At that time, on that day, I was the first person to disembark an intercontinental aircraft.
This had never happened before and it may never happen again.
The reason for my swift, effortless departure from Cathay Pacific’s Flight CX 157 from Hong Kong to Brisbane was this: I had reached the promised land of jobbing hacks, otherwise known as business class.
For my entire flight from Heathrow to eastern Australia I was upgraded to business.
Call me shallow, call me grabbing, call me what the hell you like.
But the fact of the matter is that Cathay Pacific has now become unquestionably the greatest airline in the world. I am not a fan of tattoos but I may get “I ♥ Cathay Pacific” injected onto my chest.
All my previous attempts to get an airline upgrade (and there have been many, far too many to mention) ended in abject failure.
Until Cathay came along, the closest I got to escaping economy was flying to Barbados with British Airways.

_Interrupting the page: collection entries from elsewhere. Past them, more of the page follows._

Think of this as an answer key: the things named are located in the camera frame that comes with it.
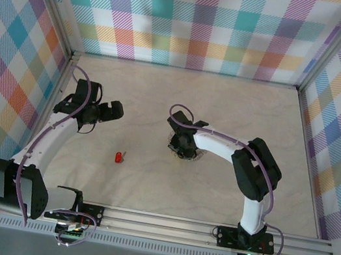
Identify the slotted grey cable duct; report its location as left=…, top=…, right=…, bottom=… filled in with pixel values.
left=0, top=215, right=225, bottom=255

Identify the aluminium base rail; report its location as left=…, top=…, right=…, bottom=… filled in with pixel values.
left=42, top=191, right=339, bottom=255

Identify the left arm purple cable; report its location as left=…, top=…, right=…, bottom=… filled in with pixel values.
left=5, top=59, right=124, bottom=250

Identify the aluminium side rail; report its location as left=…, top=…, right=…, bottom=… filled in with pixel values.
left=0, top=40, right=82, bottom=255
left=268, top=88, right=341, bottom=255

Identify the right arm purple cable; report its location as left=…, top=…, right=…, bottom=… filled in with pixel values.
left=143, top=102, right=305, bottom=255

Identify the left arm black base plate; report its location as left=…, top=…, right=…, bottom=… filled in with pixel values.
left=73, top=202, right=106, bottom=228

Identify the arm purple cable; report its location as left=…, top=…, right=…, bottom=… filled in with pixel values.
left=143, top=102, right=305, bottom=255
left=5, top=59, right=124, bottom=250

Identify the aluminium back rail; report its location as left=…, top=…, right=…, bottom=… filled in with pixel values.
left=71, top=46, right=301, bottom=93

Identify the silver keyring chain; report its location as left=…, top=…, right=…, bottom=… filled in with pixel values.
left=163, top=129, right=210, bottom=166

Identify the red-headed key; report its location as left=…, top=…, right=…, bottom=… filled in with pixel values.
left=113, top=150, right=128, bottom=166

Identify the aluminium corner post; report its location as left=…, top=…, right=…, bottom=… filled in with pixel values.
left=8, top=0, right=91, bottom=59
left=295, top=0, right=341, bottom=99

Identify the thin red wire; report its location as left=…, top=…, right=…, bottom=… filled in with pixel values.
left=79, top=213, right=100, bottom=232

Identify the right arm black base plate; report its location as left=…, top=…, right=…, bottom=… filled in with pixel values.
left=214, top=224, right=277, bottom=255

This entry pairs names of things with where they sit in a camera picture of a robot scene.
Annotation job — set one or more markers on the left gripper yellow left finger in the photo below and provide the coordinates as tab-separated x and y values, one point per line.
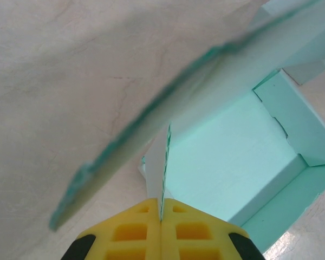
103	243

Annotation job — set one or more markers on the teal paper box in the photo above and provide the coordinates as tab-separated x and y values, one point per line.
219	151

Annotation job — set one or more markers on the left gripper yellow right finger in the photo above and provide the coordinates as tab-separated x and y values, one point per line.
219	243

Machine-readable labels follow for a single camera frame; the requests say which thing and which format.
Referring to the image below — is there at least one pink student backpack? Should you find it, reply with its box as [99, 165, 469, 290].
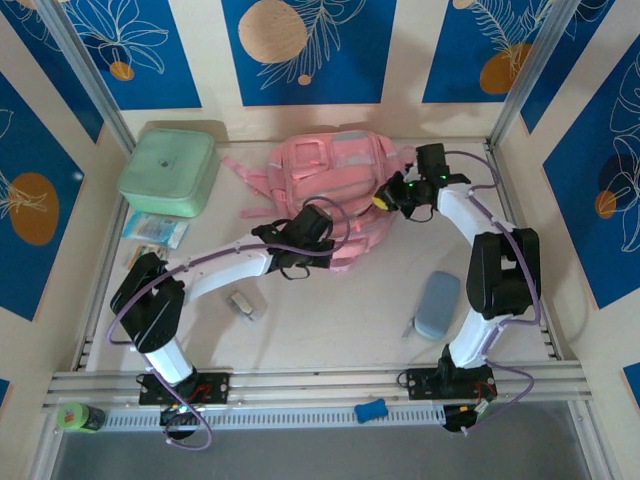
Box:
[222, 130, 419, 274]

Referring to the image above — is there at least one grey-blue pencil case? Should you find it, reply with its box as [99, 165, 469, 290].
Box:
[402, 270, 463, 343]

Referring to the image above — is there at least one blue and white tissue pack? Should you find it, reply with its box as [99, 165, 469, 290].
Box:
[121, 209, 192, 250]

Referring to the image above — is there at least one mint green square case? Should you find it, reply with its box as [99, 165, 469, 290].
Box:
[116, 127, 222, 219]

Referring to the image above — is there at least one small green orange card box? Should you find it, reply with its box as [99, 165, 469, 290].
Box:
[123, 243, 169, 272]

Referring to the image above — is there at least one green tape roll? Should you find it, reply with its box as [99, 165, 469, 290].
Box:
[55, 400, 107, 434]

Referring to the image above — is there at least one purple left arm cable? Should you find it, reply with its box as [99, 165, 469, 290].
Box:
[106, 195, 353, 454]

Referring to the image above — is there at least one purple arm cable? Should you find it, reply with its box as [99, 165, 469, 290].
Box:
[443, 149, 544, 437]
[106, 195, 353, 454]

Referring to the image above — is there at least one aluminium front rail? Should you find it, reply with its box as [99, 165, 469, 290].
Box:
[41, 363, 587, 410]

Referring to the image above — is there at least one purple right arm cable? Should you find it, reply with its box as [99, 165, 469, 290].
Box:
[443, 149, 544, 437]

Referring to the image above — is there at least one aluminium right frame post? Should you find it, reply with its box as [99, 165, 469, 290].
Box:
[486, 0, 572, 152]

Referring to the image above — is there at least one aluminium frame post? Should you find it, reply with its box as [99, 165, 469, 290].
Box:
[36, 0, 140, 152]
[486, 0, 572, 152]

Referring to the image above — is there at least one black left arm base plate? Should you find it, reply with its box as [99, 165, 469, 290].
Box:
[138, 371, 233, 407]

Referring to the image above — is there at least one white slotted cable duct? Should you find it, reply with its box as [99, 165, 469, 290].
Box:
[101, 405, 447, 429]

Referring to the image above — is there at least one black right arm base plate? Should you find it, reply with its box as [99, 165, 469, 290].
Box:
[405, 365, 499, 402]

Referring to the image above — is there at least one aluminium left frame post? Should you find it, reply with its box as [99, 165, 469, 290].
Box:
[36, 0, 140, 152]

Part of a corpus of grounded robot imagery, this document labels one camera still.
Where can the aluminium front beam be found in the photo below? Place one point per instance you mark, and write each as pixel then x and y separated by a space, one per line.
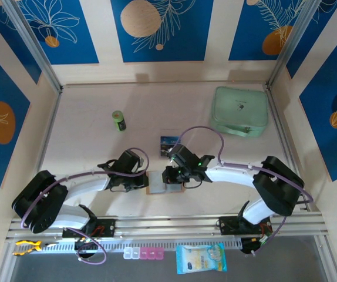
pixel 168 226

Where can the mint green zip pouch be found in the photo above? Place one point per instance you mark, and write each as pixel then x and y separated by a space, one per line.
pixel 239 108

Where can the blue credit card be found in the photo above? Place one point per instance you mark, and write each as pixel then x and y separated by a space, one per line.
pixel 168 141

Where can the aluminium upright post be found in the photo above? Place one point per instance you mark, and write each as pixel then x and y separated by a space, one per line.
pixel 289 44
pixel 33 44

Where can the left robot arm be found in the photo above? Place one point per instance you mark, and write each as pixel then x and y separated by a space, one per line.
pixel 86 185

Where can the white and pink pill organizer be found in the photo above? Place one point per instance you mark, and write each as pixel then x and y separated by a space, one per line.
pixel 143 253

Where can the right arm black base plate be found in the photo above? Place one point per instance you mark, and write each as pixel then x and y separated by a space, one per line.
pixel 227 224

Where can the pink leather card holder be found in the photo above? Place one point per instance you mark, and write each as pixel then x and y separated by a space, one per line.
pixel 156 183

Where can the aluminium table edge rail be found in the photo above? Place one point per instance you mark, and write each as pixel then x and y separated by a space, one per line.
pixel 275 105
pixel 51 117

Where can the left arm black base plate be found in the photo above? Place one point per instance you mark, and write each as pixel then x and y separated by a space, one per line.
pixel 107 227

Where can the wet wipes packet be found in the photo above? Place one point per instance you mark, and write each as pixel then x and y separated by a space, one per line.
pixel 200 260

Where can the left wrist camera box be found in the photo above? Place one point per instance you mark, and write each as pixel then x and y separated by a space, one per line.
pixel 141 161

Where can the green cylindrical bottle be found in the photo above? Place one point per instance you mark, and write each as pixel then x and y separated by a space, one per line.
pixel 118 120

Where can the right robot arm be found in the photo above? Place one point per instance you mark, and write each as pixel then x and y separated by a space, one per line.
pixel 230 174

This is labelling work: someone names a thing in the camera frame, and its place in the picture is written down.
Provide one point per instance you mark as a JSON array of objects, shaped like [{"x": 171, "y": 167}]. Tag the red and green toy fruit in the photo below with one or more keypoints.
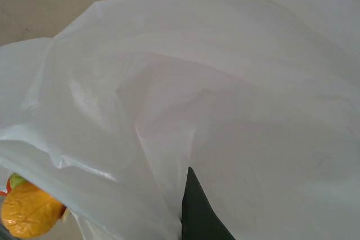
[{"x": 14, "y": 181}]

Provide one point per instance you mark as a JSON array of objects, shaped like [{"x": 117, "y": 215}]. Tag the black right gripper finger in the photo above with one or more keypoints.
[{"x": 202, "y": 217}]

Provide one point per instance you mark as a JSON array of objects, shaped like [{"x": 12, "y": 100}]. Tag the yellow toy fruit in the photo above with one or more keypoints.
[{"x": 31, "y": 212}]

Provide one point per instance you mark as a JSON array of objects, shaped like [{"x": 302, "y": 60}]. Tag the white plastic bag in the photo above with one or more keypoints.
[{"x": 197, "y": 82}]

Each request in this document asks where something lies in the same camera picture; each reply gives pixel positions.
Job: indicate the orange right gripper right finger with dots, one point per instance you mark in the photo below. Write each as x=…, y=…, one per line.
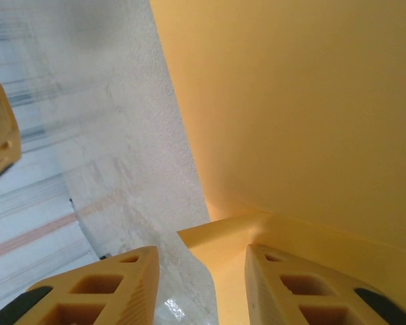
x=260, y=298

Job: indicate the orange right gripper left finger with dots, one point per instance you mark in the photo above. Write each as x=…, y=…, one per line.
x=128, y=298

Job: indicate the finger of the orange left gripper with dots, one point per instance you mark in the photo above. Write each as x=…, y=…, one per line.
x=3, y=128

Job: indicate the orange cloth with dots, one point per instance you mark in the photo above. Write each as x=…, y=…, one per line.
x=308, y=118

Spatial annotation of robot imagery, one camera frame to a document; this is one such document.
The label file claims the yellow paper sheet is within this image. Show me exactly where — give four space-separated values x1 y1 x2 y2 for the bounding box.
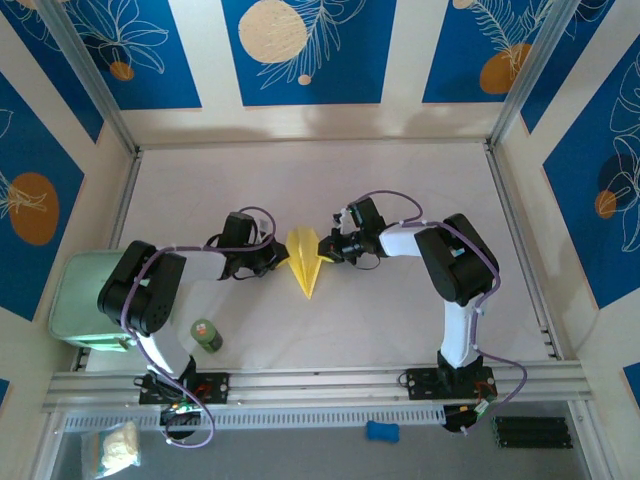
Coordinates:
285 225 324 301

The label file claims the green can with label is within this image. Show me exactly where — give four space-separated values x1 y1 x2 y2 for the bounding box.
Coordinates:
190 318 225 354

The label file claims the black controller board with LEDs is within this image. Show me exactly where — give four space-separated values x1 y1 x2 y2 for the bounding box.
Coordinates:
158 402 204 427
442 401 496 434

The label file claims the mint green zip case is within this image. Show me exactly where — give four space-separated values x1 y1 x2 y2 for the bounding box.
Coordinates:
48 249 151 354

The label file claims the blue sponge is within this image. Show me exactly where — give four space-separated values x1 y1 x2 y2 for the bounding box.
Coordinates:
364 419 402 444

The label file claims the clear bag with pale contents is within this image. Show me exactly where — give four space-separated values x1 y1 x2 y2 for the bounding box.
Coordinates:
79 420 143 476

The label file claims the black ridged box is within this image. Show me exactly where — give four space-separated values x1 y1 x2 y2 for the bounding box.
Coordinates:
492 416 574 450

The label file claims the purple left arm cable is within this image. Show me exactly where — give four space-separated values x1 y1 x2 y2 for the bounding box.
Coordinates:
119 206 277 449

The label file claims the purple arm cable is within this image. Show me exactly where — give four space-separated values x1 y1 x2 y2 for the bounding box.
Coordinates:
355 188 527 436
119 206 277 449

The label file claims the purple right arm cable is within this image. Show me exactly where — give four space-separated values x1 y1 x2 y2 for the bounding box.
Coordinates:
355 188 527 436

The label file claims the aluminium mounting rail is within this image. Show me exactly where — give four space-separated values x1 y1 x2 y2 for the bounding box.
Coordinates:
42 362 596 414

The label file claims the aluminium table edge rail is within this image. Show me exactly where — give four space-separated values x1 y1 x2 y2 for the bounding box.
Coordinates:
484 143 561 361
107 152 144 251

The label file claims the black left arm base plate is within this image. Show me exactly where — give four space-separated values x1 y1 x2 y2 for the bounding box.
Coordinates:
133 370 231 406

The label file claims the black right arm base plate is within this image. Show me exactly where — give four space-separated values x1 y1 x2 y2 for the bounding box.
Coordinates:
398 367 497 401

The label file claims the grey slotted cable duct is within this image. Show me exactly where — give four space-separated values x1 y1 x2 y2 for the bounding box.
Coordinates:
62 404 446 434

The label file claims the aluminium corner post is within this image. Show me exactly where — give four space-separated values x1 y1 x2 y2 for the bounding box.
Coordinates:
487 0 586 149
34 0 144 159

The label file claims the aluminium frame leg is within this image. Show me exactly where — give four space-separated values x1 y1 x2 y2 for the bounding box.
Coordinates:
30 412 69 480
567 399 617 480

I did all the usual things. I fawned, I fluttered my eyelids, I wore a linen jacket, I told everyone how hugely influential and lovely I was.
I explained, repeatedly, to anyone who would listen, that I would be staying at some very posh places.
I told them, in effect, that I was one of them. I understood business class, I got it. OK?
The experience wouldn’t be wasted on me, like it is when motoring journalists and B-list daytime TV presenters get bumped up.
If the front of the plane hadn’t been full, said the Barbados-bound cabin services manager, she would have been happy to oblige.
She really meant it too, which made it all the more difficult to take. But business was full. So could I get back in economy and stop upsetting her staff?
The CSM, by the way, is the most powerful person on an aircraft.
Forget the pilot. Anyone can fly a plane and there are two of them, pilots, so if one forgets what he is doing he can ask his chum to take the controls.
No, the CSM is the gatekeeper to business class as well as the El Dorado of air travel known as first class, which I don’t think actually exists.
The CSM can make your dreams come true. It is she – because it is usually an immaculately made-up and manicured she – who dictates whether you will be eating and drinking mini cheddars and um bongo, or Champagne and prawn canapés.
It was while we were eating as many nibbles as humanly possible in the business class lounge at Heathrow that word spread among our small press group that there were two business class upgrades available, to be split between five of us.